Within the data that follows, how many lines carry the string "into"? Give the number alone.

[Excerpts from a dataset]
========================
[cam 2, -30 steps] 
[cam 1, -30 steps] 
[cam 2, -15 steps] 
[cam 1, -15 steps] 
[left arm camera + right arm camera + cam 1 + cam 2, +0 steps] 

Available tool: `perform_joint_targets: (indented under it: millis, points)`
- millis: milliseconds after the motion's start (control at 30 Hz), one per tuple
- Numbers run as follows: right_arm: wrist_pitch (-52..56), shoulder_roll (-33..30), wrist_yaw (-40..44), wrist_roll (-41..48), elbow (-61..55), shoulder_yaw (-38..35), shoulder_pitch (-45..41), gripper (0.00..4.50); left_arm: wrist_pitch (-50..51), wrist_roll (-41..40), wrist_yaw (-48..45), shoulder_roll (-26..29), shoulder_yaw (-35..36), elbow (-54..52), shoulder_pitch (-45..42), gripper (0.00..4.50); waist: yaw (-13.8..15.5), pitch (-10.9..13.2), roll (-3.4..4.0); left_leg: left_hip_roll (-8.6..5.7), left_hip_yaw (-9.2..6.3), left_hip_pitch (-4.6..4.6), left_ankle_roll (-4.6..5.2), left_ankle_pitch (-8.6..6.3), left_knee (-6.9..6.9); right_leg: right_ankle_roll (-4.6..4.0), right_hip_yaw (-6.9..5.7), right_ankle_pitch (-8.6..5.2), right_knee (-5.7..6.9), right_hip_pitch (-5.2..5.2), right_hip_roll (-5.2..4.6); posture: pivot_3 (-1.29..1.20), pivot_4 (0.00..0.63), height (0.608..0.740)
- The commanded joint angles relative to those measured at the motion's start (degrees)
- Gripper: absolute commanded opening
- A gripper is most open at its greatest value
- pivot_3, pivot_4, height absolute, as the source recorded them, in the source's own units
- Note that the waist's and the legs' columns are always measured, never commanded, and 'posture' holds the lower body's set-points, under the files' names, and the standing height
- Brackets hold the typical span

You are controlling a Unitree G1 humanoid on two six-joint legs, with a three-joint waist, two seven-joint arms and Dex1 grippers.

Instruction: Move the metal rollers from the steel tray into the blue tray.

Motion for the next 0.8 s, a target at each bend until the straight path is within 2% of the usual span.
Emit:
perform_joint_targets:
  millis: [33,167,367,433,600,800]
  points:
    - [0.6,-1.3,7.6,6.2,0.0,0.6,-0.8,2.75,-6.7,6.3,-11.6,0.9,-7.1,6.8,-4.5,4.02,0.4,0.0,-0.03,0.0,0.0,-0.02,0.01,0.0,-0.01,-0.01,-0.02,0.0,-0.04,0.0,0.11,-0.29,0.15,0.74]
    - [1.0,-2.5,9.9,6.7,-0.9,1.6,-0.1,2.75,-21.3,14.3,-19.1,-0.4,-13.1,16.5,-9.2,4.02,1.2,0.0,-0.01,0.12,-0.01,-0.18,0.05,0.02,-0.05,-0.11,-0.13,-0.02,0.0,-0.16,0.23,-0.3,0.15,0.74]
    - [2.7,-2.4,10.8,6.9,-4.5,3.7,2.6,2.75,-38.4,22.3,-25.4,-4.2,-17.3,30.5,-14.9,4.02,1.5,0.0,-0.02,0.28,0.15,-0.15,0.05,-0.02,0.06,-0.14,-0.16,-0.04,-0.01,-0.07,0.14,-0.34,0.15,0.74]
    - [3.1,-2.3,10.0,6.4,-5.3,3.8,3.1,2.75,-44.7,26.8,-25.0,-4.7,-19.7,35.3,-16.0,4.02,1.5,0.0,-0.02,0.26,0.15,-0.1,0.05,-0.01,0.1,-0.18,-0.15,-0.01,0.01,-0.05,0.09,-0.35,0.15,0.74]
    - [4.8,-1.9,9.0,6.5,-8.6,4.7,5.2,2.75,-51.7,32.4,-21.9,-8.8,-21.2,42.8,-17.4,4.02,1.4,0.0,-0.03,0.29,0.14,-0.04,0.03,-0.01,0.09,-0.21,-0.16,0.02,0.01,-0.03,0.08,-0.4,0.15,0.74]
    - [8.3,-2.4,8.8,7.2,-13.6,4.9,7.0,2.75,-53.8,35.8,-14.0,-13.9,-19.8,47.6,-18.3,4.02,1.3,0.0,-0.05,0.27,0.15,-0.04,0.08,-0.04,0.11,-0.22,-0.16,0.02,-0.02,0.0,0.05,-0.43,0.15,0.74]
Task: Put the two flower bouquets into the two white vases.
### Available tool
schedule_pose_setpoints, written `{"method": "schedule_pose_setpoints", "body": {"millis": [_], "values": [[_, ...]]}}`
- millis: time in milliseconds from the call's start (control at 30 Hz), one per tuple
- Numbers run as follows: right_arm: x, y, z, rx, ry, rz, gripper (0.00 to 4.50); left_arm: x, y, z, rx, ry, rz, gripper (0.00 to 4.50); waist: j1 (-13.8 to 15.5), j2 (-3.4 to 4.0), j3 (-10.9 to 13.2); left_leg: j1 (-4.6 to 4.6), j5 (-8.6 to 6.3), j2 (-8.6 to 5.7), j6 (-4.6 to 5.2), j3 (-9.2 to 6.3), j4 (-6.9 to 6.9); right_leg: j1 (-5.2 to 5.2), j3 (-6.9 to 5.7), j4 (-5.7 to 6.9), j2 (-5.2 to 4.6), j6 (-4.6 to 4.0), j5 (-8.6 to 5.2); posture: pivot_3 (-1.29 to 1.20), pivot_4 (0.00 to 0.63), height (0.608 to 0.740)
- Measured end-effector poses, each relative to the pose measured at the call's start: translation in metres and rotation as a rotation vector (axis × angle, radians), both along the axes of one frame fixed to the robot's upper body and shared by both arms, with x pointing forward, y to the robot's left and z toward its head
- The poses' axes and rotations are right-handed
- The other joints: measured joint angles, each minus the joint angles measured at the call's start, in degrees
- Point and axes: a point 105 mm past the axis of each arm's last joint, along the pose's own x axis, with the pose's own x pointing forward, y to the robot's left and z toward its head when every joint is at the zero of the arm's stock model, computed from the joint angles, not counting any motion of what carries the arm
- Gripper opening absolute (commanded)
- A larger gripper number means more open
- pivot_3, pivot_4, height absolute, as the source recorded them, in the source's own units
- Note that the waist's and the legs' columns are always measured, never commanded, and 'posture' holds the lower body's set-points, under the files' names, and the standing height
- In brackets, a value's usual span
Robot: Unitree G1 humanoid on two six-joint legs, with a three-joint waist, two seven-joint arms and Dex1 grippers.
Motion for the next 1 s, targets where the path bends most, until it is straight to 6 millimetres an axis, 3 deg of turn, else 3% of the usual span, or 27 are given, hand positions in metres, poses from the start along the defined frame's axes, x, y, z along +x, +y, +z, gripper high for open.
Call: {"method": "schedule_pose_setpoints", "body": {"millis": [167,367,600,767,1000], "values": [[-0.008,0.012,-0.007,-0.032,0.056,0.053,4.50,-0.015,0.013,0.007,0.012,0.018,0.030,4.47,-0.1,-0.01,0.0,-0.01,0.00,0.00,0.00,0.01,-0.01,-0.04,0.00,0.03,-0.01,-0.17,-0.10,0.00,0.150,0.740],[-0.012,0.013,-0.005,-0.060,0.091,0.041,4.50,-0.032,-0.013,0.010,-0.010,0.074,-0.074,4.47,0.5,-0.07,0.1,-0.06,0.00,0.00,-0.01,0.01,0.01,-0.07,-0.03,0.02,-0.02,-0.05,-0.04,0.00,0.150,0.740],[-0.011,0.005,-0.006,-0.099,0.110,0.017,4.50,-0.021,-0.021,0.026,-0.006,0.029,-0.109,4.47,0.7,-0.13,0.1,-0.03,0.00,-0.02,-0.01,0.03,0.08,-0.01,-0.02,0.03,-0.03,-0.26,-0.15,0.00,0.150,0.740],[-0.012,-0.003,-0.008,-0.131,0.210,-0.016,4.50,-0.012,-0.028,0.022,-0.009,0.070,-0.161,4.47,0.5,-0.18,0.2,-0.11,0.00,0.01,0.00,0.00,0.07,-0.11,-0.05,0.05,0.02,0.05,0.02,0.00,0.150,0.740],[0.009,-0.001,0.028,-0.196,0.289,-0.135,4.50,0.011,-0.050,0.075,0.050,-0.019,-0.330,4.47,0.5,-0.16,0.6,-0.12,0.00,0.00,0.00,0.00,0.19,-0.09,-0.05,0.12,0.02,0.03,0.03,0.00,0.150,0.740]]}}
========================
*Exercise response:*
2